━━━ STUDY MATERIAL ━━━

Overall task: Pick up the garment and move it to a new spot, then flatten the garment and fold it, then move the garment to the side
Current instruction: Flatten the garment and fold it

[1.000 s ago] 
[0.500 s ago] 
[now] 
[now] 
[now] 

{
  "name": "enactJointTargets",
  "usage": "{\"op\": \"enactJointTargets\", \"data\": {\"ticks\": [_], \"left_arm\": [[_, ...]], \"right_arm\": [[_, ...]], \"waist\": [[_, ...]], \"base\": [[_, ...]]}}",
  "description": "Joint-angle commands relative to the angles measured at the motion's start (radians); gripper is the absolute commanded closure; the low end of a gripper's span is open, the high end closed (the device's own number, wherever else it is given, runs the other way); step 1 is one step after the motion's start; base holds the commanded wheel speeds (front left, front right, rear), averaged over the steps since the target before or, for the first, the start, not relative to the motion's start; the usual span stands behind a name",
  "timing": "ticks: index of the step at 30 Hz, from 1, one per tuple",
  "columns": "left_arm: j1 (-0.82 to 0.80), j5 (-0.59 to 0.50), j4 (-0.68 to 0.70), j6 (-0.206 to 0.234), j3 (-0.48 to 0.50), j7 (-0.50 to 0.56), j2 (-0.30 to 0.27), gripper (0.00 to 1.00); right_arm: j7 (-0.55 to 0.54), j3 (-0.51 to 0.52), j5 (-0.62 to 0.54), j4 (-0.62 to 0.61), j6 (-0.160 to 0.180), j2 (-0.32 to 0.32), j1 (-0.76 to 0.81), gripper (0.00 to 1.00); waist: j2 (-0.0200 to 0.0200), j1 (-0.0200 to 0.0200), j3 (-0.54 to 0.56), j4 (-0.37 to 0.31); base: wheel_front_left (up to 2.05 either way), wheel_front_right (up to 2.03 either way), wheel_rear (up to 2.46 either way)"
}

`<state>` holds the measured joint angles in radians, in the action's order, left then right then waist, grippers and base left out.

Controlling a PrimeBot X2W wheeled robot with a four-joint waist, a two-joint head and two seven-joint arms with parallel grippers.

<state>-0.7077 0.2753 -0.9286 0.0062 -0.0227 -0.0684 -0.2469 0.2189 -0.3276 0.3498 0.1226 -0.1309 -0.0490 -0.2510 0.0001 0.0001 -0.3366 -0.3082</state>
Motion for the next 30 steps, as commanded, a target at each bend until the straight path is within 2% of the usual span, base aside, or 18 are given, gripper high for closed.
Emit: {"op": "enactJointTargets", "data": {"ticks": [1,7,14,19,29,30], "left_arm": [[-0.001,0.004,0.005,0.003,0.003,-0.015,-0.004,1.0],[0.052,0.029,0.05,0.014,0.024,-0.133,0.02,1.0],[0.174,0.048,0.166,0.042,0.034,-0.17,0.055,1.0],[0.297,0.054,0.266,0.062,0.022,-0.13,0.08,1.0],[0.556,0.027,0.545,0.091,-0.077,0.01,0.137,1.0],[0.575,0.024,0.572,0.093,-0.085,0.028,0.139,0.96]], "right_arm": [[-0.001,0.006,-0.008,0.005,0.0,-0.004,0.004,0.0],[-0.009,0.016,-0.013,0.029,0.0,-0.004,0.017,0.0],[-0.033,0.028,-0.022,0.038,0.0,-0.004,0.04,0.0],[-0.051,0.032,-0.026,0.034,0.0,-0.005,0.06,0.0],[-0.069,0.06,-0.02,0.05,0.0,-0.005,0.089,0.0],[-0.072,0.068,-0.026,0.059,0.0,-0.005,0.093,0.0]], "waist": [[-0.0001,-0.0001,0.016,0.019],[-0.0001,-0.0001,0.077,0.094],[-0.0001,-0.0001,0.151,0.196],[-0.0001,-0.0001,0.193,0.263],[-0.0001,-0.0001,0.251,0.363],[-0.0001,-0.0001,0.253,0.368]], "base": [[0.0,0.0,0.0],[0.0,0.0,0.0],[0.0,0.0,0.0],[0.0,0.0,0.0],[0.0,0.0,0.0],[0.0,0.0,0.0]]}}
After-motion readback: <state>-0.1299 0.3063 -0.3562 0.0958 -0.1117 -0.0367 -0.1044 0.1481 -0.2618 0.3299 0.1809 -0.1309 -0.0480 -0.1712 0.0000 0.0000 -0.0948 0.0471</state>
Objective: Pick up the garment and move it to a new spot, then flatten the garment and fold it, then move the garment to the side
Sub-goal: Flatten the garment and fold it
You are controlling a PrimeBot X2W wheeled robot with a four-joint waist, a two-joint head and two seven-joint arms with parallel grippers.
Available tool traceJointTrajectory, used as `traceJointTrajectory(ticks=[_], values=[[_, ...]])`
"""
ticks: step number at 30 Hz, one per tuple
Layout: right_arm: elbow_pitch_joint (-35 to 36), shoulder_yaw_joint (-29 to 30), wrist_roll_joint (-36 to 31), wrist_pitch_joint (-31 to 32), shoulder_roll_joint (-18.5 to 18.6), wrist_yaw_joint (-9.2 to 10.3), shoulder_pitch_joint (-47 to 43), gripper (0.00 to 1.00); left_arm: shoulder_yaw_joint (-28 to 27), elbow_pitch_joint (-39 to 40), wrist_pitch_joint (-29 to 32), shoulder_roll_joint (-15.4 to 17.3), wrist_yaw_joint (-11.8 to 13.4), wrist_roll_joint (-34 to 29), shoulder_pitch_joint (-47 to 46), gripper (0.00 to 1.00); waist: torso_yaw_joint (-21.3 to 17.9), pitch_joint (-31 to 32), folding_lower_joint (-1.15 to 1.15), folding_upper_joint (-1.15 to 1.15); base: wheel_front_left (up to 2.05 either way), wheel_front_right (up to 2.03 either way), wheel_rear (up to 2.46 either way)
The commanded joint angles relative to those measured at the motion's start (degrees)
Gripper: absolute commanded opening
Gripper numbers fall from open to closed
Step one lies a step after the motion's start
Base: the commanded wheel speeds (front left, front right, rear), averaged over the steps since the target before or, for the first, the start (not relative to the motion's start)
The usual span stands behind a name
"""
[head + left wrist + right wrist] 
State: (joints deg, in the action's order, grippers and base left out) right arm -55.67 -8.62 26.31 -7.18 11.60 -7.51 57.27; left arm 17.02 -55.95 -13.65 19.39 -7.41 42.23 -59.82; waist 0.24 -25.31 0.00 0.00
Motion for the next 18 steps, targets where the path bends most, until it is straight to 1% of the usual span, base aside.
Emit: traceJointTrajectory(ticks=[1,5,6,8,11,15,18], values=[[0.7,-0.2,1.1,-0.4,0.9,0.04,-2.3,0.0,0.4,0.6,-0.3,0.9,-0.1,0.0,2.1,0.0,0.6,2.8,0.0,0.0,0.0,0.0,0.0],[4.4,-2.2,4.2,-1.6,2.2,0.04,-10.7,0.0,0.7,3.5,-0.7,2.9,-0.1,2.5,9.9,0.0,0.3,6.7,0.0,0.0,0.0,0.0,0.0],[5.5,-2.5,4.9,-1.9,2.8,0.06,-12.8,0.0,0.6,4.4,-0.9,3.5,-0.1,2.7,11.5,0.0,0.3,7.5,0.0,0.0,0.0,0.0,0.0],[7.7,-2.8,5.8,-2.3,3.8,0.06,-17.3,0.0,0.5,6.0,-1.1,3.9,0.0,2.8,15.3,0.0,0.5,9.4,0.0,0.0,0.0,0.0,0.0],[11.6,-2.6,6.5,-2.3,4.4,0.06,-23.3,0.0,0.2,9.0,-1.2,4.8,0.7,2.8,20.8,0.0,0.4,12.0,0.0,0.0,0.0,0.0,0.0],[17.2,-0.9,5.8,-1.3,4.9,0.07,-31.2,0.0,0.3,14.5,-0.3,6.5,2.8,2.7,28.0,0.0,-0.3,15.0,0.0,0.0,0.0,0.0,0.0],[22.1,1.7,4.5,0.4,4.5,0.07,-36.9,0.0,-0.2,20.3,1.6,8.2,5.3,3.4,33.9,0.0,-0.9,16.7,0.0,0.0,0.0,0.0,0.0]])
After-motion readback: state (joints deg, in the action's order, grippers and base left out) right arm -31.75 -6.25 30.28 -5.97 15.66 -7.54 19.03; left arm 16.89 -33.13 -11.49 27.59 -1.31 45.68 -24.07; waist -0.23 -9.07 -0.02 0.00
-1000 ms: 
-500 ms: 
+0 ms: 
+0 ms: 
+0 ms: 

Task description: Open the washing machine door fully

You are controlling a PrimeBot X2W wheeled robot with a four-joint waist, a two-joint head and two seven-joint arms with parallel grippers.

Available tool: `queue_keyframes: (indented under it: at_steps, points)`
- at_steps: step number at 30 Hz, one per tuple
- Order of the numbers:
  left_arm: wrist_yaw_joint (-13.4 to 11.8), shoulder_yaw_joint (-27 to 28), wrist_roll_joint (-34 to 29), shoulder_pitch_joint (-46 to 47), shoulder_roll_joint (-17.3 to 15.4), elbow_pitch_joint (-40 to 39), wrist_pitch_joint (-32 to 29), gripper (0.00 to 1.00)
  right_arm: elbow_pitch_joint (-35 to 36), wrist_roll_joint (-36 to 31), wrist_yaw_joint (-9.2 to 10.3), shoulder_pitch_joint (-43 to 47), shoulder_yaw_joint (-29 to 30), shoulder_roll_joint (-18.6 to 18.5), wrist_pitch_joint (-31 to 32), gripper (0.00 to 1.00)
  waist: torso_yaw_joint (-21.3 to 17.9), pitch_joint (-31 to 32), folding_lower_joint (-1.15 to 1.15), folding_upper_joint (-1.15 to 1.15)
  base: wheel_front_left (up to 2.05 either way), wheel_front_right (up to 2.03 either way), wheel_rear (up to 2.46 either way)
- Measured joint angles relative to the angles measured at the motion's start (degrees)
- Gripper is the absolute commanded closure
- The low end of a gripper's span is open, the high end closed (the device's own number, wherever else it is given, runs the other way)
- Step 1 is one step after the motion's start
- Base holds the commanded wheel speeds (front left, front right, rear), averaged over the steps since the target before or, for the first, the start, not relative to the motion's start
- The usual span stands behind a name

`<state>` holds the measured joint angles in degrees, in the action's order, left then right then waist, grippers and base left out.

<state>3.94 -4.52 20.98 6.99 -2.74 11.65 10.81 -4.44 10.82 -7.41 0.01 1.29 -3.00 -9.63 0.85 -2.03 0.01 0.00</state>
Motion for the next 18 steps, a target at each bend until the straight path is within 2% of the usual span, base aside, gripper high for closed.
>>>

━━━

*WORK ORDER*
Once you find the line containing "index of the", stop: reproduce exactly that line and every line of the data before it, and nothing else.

*ANSWER SPACE*
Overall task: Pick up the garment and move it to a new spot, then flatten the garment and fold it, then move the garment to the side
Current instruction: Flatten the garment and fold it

[1.000 s ago] 
[0.500 s ago] 
[now] 
[now] 
[now] 

{
  "name": "enactJointTargets",
  "usage": "{\"op\": \"enactJointTargets\", \"data\": {\"ticks\": [_], \"left_arm\": [[_, ...]], \"right_arm\": [[_, ...]], \"waist\": [[_, ...]], \"base\": [[_, ...]]}}",
  "description": "Joint-angle commands relative to the angles measured at the motion's start (radians); gripper is the absolute commanded closure; the low end of a gripper's span is open, the high end closed (the device's own number, wherever else it is given, runs the other way); step 1 is one step after the motion's start; base holds the commanded wheel speeds (front left, front right, rear), averaged over the steps since the target before or, for the first, the start, not relative to the motion's start; the usual span stands behind a name",
  "timing": "ticks: index of the step at 30 Hz, from 1, one per tuple",

No additional output will be given.